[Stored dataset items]
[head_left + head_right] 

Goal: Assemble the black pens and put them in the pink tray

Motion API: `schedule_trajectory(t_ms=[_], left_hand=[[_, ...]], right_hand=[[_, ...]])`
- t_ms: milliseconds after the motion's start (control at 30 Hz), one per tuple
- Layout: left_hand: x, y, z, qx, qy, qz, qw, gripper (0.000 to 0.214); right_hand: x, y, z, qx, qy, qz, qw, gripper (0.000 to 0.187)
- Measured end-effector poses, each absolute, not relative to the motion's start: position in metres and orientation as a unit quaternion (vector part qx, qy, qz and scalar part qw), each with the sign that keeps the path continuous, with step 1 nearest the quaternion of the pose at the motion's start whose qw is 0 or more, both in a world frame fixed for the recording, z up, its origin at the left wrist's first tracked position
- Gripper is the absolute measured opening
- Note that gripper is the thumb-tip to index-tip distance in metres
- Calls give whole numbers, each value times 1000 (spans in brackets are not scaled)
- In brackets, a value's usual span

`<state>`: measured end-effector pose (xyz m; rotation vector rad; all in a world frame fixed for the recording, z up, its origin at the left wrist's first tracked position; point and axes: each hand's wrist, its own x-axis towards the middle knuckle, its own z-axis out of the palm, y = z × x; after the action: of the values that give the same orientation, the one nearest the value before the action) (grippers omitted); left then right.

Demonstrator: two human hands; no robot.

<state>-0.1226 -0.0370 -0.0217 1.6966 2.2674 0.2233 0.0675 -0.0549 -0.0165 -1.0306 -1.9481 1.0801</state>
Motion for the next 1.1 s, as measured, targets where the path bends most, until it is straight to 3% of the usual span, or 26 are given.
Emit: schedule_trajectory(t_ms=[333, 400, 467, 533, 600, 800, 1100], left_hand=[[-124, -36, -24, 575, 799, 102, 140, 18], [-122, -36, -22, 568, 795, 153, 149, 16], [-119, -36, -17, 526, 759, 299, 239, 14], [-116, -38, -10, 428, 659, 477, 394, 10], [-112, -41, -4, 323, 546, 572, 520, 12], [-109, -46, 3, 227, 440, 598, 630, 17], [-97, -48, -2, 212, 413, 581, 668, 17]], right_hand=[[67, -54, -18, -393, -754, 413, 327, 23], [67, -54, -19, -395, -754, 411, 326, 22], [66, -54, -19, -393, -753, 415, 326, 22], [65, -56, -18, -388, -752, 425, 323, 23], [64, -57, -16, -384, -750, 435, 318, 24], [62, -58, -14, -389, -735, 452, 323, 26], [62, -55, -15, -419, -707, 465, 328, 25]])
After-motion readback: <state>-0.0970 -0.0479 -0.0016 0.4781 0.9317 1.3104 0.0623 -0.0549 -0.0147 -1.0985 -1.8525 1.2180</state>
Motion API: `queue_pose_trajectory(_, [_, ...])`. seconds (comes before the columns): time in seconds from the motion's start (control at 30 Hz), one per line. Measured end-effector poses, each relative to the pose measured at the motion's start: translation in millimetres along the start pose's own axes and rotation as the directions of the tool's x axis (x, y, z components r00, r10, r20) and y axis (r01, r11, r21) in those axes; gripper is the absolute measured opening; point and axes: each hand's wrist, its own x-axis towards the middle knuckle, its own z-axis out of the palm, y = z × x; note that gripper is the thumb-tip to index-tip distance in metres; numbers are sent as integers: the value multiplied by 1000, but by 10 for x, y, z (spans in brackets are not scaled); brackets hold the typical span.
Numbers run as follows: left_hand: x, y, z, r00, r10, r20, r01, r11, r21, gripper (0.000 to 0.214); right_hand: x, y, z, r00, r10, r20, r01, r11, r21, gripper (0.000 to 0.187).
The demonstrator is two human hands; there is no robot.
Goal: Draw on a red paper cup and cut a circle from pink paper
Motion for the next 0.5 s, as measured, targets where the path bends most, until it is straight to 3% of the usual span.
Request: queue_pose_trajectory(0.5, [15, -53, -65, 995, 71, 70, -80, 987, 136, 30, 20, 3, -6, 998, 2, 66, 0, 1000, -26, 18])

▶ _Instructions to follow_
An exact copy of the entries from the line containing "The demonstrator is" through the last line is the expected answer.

▶ _Output of the task_
The demonstrator is two human hands; there is no robot.
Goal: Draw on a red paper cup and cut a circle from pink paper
Motion for the next 0.5 s, as measured, targets where the path bends most, until it is straight to 3% of the usual span.
Request: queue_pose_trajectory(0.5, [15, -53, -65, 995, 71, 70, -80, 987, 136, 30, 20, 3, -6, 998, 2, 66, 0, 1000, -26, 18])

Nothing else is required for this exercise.